#### [THE PROBLEM]
The lines to copy from the data below are those that hold the string "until".

══ RECORDS FOR THE TASK ══

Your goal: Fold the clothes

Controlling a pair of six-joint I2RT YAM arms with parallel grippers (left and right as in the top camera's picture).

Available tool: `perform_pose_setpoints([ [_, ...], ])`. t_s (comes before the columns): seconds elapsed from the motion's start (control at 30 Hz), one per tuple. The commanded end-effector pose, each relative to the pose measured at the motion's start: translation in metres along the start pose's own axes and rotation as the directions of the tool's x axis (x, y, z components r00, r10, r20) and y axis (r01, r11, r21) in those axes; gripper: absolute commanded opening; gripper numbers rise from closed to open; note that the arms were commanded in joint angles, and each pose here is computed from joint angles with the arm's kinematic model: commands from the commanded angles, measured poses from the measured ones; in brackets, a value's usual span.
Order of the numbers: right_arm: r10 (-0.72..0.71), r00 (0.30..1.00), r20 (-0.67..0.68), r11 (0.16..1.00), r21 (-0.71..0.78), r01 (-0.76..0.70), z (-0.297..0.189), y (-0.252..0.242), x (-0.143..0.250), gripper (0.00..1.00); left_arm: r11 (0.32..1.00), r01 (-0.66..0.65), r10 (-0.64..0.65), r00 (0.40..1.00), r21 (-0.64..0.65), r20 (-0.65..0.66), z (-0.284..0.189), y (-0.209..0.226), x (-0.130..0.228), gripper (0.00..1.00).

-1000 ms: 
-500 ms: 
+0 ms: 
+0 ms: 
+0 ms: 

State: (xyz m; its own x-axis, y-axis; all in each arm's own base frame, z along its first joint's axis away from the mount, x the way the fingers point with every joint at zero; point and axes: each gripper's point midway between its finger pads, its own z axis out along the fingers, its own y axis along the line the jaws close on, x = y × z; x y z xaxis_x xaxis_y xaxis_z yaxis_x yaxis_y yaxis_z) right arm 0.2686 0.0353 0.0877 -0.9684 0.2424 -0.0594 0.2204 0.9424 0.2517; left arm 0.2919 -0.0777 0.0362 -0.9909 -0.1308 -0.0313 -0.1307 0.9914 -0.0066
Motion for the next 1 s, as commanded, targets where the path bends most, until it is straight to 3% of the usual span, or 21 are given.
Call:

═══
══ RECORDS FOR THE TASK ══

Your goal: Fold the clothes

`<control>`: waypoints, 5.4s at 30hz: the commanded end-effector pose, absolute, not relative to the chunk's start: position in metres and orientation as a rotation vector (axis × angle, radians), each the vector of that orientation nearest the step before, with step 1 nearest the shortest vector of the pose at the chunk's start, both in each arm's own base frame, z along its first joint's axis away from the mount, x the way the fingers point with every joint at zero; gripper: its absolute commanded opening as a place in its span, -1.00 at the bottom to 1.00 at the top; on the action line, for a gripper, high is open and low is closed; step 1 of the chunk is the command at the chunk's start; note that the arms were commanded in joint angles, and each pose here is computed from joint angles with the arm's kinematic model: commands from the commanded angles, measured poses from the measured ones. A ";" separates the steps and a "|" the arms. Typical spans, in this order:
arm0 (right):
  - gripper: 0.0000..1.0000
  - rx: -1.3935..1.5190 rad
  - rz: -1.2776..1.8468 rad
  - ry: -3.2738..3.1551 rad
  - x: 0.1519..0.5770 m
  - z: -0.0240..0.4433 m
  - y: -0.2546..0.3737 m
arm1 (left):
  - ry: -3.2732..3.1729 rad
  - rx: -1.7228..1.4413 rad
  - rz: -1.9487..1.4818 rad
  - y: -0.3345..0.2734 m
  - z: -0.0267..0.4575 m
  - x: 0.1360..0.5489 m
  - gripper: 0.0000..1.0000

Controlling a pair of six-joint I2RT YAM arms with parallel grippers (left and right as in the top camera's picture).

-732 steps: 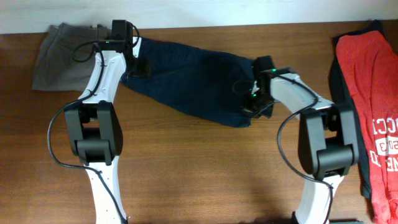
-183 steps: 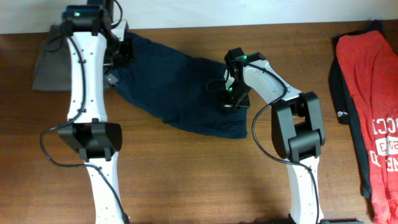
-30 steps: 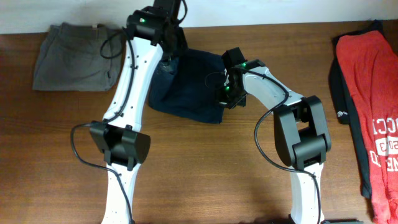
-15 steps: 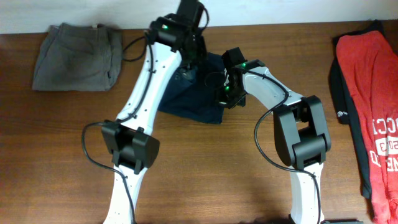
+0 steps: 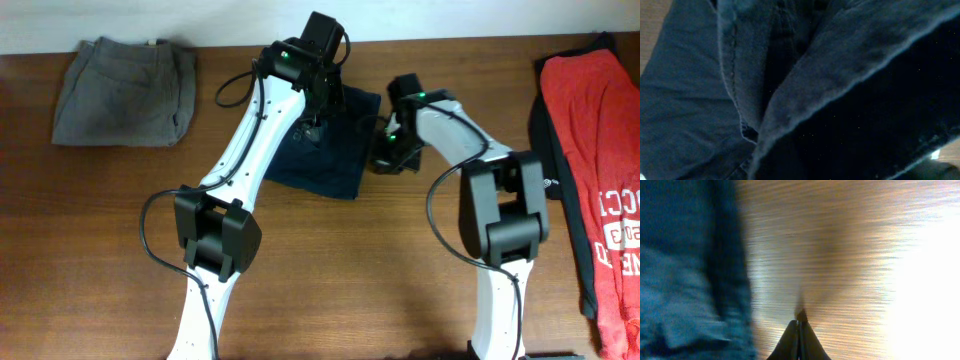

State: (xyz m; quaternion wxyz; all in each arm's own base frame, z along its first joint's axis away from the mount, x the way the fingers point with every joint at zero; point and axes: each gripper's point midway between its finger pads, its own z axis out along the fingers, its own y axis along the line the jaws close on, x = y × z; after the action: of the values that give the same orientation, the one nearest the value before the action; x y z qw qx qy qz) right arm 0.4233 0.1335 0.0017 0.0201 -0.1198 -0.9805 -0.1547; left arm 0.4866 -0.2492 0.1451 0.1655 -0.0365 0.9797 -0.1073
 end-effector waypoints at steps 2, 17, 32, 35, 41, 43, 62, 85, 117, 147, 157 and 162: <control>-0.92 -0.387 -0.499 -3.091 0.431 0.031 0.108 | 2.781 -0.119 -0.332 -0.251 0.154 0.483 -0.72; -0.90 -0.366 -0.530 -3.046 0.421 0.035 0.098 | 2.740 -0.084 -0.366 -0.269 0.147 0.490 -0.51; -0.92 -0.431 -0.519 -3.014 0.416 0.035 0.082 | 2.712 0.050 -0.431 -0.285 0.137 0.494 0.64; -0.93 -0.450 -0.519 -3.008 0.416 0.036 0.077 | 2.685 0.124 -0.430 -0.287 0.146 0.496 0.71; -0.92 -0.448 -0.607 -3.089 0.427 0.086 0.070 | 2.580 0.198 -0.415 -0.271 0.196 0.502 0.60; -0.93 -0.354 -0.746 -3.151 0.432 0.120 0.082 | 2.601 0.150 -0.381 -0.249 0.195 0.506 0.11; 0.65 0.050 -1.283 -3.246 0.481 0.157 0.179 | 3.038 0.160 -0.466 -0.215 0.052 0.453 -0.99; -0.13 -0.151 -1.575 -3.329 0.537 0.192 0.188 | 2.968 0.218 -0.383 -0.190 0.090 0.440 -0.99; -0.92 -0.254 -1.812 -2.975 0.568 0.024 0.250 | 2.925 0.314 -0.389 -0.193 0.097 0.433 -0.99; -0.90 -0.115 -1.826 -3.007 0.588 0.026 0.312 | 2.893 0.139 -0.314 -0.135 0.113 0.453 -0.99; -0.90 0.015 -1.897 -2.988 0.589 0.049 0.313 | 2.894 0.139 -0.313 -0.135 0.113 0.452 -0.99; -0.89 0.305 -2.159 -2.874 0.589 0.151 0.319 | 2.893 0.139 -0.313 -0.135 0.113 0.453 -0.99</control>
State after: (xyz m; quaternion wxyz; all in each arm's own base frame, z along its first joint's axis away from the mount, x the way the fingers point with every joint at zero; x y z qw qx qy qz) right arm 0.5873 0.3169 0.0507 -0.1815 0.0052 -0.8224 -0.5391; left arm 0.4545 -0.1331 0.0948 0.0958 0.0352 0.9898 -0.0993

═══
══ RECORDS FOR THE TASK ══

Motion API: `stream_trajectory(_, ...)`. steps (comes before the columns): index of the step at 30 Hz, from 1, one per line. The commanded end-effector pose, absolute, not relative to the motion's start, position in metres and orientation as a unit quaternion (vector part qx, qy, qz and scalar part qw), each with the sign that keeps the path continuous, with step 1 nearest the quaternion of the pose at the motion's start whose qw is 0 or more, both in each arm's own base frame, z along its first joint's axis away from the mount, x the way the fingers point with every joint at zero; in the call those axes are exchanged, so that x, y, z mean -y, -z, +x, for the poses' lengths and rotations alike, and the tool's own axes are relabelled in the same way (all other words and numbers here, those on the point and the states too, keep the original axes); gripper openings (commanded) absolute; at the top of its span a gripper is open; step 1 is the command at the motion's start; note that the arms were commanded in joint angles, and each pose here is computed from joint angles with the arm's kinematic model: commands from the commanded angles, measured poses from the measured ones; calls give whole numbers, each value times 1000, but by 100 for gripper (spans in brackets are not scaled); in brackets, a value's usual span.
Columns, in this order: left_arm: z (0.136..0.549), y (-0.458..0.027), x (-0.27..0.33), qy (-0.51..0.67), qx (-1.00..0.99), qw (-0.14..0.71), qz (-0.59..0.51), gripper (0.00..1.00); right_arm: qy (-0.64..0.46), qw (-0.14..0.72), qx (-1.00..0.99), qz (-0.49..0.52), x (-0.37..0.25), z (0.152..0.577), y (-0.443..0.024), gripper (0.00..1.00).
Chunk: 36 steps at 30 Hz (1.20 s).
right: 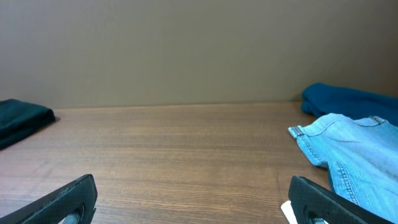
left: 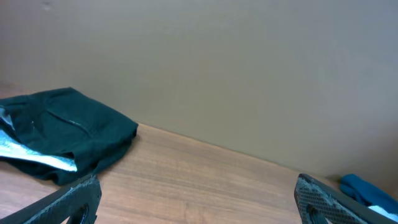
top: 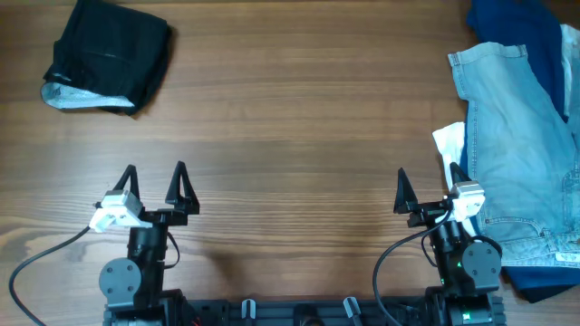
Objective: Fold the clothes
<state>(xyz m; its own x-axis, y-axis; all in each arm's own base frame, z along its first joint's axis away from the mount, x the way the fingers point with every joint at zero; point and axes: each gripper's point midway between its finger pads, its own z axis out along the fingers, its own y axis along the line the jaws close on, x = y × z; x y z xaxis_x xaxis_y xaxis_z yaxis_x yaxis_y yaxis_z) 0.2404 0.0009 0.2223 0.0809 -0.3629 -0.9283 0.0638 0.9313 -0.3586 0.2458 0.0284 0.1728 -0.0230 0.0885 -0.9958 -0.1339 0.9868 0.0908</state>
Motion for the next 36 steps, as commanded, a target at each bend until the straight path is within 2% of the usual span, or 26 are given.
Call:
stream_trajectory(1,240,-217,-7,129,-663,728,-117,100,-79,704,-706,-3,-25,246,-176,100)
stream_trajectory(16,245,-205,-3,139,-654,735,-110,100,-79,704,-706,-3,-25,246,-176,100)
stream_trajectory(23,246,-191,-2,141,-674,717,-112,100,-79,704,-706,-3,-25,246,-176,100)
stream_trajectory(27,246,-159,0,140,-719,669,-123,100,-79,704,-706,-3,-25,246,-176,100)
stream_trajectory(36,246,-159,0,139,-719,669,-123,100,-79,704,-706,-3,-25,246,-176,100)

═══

#### [RESULT OF THIS TASK]
Motion for the next 1 s, as commanded, targets where the path bends most, until it is straight to 3% of the usual span, or 21 are given.
Motion for the next 36 steps, as commanded, a target at each bend until the straight path is within 2% of the usual span, or 26 are given.

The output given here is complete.